» **Brief**
Each line below from the one containing "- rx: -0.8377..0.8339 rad" through the one containing "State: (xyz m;" should be output exactly as it stands, and no other line should appear.

» **Dataset content**
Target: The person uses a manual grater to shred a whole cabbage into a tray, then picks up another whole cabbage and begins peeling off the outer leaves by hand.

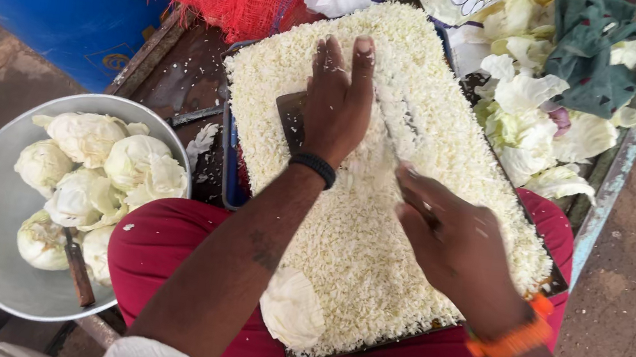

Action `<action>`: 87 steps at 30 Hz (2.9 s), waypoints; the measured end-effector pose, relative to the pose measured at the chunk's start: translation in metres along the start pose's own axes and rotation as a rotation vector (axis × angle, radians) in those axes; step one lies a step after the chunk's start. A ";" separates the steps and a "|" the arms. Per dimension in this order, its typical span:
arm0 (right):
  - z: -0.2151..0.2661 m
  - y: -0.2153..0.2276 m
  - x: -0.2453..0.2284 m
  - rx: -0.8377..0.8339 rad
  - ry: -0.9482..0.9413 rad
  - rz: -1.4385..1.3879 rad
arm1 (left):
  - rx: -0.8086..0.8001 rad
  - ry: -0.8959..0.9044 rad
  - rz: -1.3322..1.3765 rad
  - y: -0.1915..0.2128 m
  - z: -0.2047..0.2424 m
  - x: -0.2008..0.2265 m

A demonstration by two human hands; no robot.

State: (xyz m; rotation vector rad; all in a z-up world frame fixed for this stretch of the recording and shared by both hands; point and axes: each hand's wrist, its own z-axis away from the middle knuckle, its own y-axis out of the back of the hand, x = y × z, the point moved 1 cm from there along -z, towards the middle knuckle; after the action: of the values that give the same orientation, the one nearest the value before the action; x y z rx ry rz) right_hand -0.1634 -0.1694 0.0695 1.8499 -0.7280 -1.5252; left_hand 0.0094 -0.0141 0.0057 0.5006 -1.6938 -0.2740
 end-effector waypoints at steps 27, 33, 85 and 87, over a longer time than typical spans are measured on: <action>-0.005 -0.029 -0.025 -0.093 0.063 -0.162 | 0.070 0.029 0.404 0.008 0.003 -0.007; 0.014 0.000 0.006 -0.211 -0.323 -0.556 | 0.049 -0.006 0.277 0.028 -0.013 -0.012; -0.005 -0.032 -0.018 -0.035 0.196 -0.210 | -0.035 0.028 0.591 0.015 0.002 -0.038; 0.000 -0.027 -0.014 0.013 0.281 -0.308 | 0.027 -0.059 0.531 0.022 0.007 -0.046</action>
State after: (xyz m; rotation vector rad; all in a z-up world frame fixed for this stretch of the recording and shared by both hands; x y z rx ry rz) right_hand -0.1651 -0.1413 0.0581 2.2063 -0.3340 -1.3979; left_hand 0.0042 0.0265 -0.0258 0.0504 -1.8216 0.1212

» **Your solution**
  - rx: -0.8377..0.8339 rad
  - ry: -0.9482..0.9413 rad
  - rz: -1.4385..1.3879 rad
arm1 (left):
  - rx: -0.8086..0.8001 rad
  - ry: -0.8959..0.9044 rad
  - rz: -1.3322..1.3765 rad
  - y: -0.1915..0.2128 m
  - z: -0.2047..0.2424 m
  - x: -0.2008..0.2265 m

A demonstration by two human hands; no robot.

State: (xyz m; rotation vector rad; all in a z-up world frame fixed for this stretch of the recording and shared by both hands; point and axes: each hand's wrist, its own z-axis away from the middle knuckle, its own y-axis out of the back of the hand, x = y × z, the point moved 1 cm from there along -z, towards the middle knuckle; after the action: of the values that give the same orientation, the one nearest the value before the action; x y z rx ry rz) right_hand -0.1634 -0.1694 0.0695 1.8499 -0.7280 -1.5252; left_hand 0.0094 -0.0141 0.0057 0.5006 -1.6938 -0.2740

What has been written here completes the answer.